Monday, December 20, 2010

Stuff you don't wanna do - It's the individual mandate again. Hit & Run: "No, Congress has not regulated inactivity before."

11 comments:

Anonymous said...

Here's the counterargument: So?

Here's a longer one: is that "Necessary and Proper" clause only there as decoration?

Okay, let's agree to assume the premise: that Congress has not regulated inactivity before.

The problem is that without making assumptions, we may say with certainty that the Supreme Court has never drawn a legal distinction between economic activity and inactivity before... even when given the opportunities to do so.

Here's Antonin Scalia on inactivity and regulation:

"It would not make much sense to say that one may not kill oneself by walking into the sea, but may sit on the beach until submerged by the incoming tide; or that one may not intentionally lock oneself into a cold storage locker, but may refrain from coming indoors when the temperature drops below freezing. Even as a legislative matter, in other words, the intelligent line does not fall between action and inaction."

And here's Scalia on interstate commerce vis a vis Congressional power:

"As this Court has acknowledged since at least United States v. Coombs (1838), Congress's regulatory authority over intrastate activities that are not themselves part of interstate commerce (including activities that have a substantial effect on interstate commerce) derives from the Necessary and Proper Clause.
…And the category of "activities that substantially affect interstate commerce" is incomplete because the authority to enact laws necessary and proper for the regulation of interstate commerce is not limited to laws governing intrastate activities that substantially affect interstate commerce. Where necessary to make a regulation of interstate commerce effective, Congress may regulate even those intrastate activities that do not themselves substantially affect interstate commerce."
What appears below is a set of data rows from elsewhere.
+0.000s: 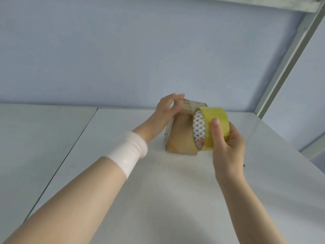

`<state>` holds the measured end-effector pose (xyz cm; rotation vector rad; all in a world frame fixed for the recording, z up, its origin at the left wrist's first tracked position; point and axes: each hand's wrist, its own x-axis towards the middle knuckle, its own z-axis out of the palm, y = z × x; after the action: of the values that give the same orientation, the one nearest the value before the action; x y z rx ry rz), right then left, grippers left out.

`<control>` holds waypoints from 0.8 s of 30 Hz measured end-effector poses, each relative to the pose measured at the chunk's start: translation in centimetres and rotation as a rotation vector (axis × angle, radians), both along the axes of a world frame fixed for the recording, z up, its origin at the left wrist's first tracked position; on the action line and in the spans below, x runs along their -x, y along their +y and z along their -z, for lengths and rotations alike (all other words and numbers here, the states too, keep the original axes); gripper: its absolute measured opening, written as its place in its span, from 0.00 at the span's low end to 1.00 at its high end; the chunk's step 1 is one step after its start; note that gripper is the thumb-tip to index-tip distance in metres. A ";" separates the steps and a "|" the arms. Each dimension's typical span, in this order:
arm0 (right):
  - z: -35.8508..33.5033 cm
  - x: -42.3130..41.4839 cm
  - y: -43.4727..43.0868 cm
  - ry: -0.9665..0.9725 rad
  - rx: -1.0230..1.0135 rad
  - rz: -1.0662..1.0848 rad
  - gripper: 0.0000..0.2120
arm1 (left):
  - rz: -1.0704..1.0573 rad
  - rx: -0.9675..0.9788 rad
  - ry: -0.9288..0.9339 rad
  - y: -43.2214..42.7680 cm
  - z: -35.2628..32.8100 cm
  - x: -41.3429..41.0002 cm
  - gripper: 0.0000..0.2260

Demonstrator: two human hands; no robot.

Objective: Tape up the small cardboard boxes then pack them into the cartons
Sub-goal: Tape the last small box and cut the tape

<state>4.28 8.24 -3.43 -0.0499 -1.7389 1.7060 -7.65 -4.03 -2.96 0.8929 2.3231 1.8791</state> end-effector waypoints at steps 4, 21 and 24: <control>-1.7 0.5 0.9 -0.041 -0.067 -0.001 0.15 | -0.030 0.001 0.057 -0.5 1.8 -0.9 0.27; -0.4 7.6 1.9 -0.315 -0.070 -0.202 0.18 | -0.218 -0.073 -0.497 2.1 2.8 1.6 0.15; -0.6 5.6 2.2 -0.287 -0.018 -0.234 0.13 | -0.222 -0.091 -0.501 2.3 3.1 1.9 0.14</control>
<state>-1.31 10.46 -2.88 -0.0895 -2.0360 1.9269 -9.57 -1.75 -6.08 0.1314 2.1015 2.0061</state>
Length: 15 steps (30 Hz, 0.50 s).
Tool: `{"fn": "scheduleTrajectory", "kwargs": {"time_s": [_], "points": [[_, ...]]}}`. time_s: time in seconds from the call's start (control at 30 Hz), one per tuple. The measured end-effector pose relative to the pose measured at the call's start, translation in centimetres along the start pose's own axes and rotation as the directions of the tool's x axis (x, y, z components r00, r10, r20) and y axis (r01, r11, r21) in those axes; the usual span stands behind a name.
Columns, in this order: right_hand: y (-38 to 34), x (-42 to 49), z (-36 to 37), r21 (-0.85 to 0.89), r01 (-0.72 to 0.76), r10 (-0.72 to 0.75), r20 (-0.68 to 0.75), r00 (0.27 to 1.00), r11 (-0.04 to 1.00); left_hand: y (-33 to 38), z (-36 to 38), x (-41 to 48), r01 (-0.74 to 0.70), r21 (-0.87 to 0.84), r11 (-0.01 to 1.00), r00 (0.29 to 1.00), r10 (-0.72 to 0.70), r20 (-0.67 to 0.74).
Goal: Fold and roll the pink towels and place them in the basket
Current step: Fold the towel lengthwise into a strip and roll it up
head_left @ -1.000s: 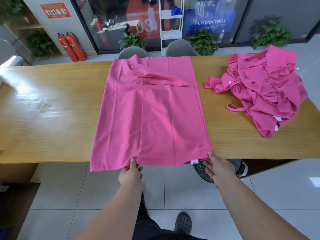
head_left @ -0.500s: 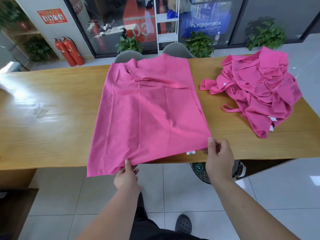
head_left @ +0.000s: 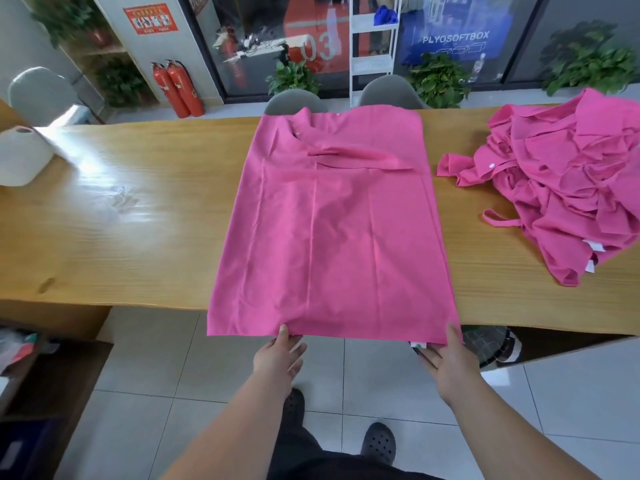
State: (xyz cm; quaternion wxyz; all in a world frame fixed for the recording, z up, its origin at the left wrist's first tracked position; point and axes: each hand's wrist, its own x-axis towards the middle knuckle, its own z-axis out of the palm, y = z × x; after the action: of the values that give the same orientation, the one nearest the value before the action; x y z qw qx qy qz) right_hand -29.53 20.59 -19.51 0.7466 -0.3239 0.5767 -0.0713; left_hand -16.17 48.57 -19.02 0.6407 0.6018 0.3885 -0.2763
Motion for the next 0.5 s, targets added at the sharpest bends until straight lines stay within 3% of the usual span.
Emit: {"fn": "scheduleTrajectory", "kwargs": {"time_s": [0.23, 0.5], "points": [[3.6, -1.8, 3.9, 0.058, -0.075, 0.065, 0.161, 0.985, 0.995, 2.5, -3.5, 1.5, 0.015, -0.014, 1.0, 1.0, -0.015, -0.009], [7.0, -4.5, 11.8, -0.005, -0.054, 0.054, 0.128, 0.99, 0.999, 5.8, -8.5, 3.8, 0.017, -0.104, 0.994, 0.999, -0.02, -0.034]]}}
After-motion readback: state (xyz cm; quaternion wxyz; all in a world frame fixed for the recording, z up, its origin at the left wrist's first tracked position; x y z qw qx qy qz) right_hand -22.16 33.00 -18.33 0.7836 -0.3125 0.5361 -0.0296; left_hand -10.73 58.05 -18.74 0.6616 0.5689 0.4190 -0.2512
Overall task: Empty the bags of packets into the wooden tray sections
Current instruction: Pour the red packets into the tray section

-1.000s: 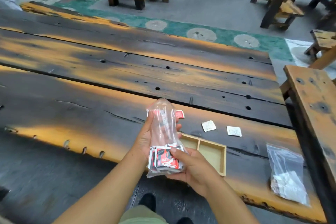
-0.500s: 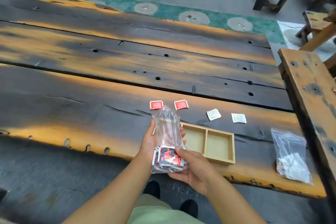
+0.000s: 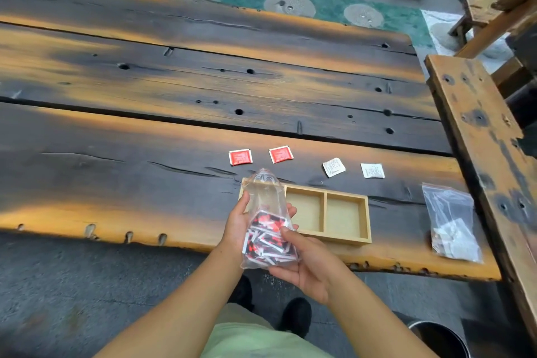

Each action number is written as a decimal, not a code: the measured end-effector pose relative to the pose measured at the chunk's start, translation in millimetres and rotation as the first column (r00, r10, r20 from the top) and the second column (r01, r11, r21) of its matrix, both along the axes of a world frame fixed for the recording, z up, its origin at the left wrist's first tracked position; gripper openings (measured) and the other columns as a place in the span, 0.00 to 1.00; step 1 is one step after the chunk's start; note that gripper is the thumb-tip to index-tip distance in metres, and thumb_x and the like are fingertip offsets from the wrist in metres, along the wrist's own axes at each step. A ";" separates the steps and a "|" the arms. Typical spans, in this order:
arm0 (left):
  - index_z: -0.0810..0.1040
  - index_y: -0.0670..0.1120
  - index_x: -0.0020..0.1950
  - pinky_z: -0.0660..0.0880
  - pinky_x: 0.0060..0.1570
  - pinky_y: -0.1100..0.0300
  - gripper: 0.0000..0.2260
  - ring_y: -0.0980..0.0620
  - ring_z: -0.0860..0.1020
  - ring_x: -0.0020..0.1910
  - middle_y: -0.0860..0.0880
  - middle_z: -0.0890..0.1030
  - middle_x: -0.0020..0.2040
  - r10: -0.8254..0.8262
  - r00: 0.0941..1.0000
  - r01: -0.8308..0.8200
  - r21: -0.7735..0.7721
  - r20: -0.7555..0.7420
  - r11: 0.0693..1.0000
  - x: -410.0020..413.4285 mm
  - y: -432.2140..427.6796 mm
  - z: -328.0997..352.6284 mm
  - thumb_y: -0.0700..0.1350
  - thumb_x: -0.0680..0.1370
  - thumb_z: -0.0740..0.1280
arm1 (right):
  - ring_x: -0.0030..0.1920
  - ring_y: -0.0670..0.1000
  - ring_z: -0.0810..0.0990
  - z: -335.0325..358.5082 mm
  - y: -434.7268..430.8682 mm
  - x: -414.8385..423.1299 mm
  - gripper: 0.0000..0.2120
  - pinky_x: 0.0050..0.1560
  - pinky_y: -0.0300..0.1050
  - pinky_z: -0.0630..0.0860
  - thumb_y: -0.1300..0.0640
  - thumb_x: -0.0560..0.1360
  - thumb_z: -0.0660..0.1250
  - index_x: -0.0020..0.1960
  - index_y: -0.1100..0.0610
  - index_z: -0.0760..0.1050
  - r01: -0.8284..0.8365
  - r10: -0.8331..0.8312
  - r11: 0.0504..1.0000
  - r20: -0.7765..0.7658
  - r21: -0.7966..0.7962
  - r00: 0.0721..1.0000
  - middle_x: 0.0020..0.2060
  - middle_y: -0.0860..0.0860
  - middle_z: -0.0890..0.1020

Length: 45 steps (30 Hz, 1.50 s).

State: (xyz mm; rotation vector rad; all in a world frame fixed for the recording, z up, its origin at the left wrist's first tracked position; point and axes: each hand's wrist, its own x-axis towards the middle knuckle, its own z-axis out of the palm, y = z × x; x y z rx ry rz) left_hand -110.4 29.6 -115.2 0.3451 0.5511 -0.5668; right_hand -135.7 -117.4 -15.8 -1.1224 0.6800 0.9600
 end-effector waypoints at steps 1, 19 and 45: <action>0.71 0.38 0.72 0.67 0.67 0.42 0.37 0.36 0.77 0.58 0.35 0.78 0.63 -0.005 1.000 0.005 0.002 -0.003 1.000 0.0 0.5 -0.6 0.67 0.76 0.62 | 0.51 0.60 0.87 0.4 0.3 0.5 0.17 0.46 0.52 0.85 0.53 0.79 0.69 0.61 0.64 0.77 0.002 -0.002 1.000 0.000 0.003 1.000 0.51 0.61 0.87; 0.75 0.40 0.68 0.66 0.67 0.40 0.35 0.36 0.78 0.58 0.34 0.80 0.61 0.010 0.999 -0.012 -0.044 -0.043 0.999 -2.3 4.7 -4.4 0.68 0.77 0.60 | 0.50 0.60 0.87 1.8 6.7 -0.5 0.16 0.37 0.47 0.85 0.54 0.79 0.68 0.63 0.62 0.76 0.013 -0.013 1.000 -0.024 0.010 1.000 0.52 0.61 0.86; 0.70 0.45 0.75 0.71 0.65 0.38 0.38 0.34 0.74 0.66 0.33 0.70 0.73 -0.003 0.999 0.001 -0.042 -0.039 0.999 1.4 5.9 -2.2 0.70 0.74 0.63 | 0.48 0.60 0.87 4.5 3.8 4.3 0.16 0.46 0.47 0.85 0.52 0.80 0.66 0.63 0.60 0.75 -0.022 0.021 0.998 0.013 0.059 1.000 0.53 0.61 0.86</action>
You don't got Scalia, you don't got the votes.

Anonymous said...

So the Founders threw in "Necessary and Proper" in order to establish a totalitarian bureaucratic dictatorship – the rest was just window dressing?

Anonymous said...

No, the Founders "threw in" the clause, as you even-handedly put it, because they were nearly not as concerned with embalming What The Founding Fathers Would Say as with safeguarding the future growth of America. Ironic, huh?

Ymousanon said...

nearly not = not nearly

Anonymous said...

So they thought they were "safeguarding the future growth of America" by giving the government unlimited power? I must have missed that section of the Federalist Papers.

Anonymous said...

Did they rebel against the King because the Magna Carta and English Bill of Rights of 1689 gave him too little power?

Anonymous said...

It's not "unlimited power," no matter what Frank Luntz tells us to think. Congresses that do what is found to be unnecessary and improper typically get overturned by the Supreme Court. And politicians often lose elections for less than that.

The Constitution was written to be a malleable document that would extend to unforeseeable events and developments. This is Government 101 stuff.

Incidentally, the English Bill of Rights was in many ways an explicit model for our own, and Federalist No. 84 argued *against* our adding a Bill of Rights at all, so those were terrible rhetorical flourishes. But if you look hard enough, you can probably find the proof that Obamacare is illegal in the pages of "Beowulf."

Eric said...

I like the comment I saw somewhere (Instapundit?) on the expansion of the Commerce Clause: "If the Founding Fathers believed there are no limited powers, why did they bother to write the Constitution?"

Bram said...

Eric - Exactly!

Modern liberal lawyers learn to wordsmith the Constitution to the point that it becomes meaningless - like the folks above. (Or like a crazy cult leader who can take a couple of Bible verse out of context and warp it into something most Christians don't recognize)

Regular people can read it and understand it is a model for very small and limited government.

Anonymous said...

Bram- exactly! Modern lawyers like John Marshall. And liberal lawyers like Antonin Scalia.

Anonymous said...

It's astonishing how often the Founding Fathers are in absolute agreement with whoever's writing about what they would agree with.

And it isn't just me noticing that. Thomas Jefferson did, too.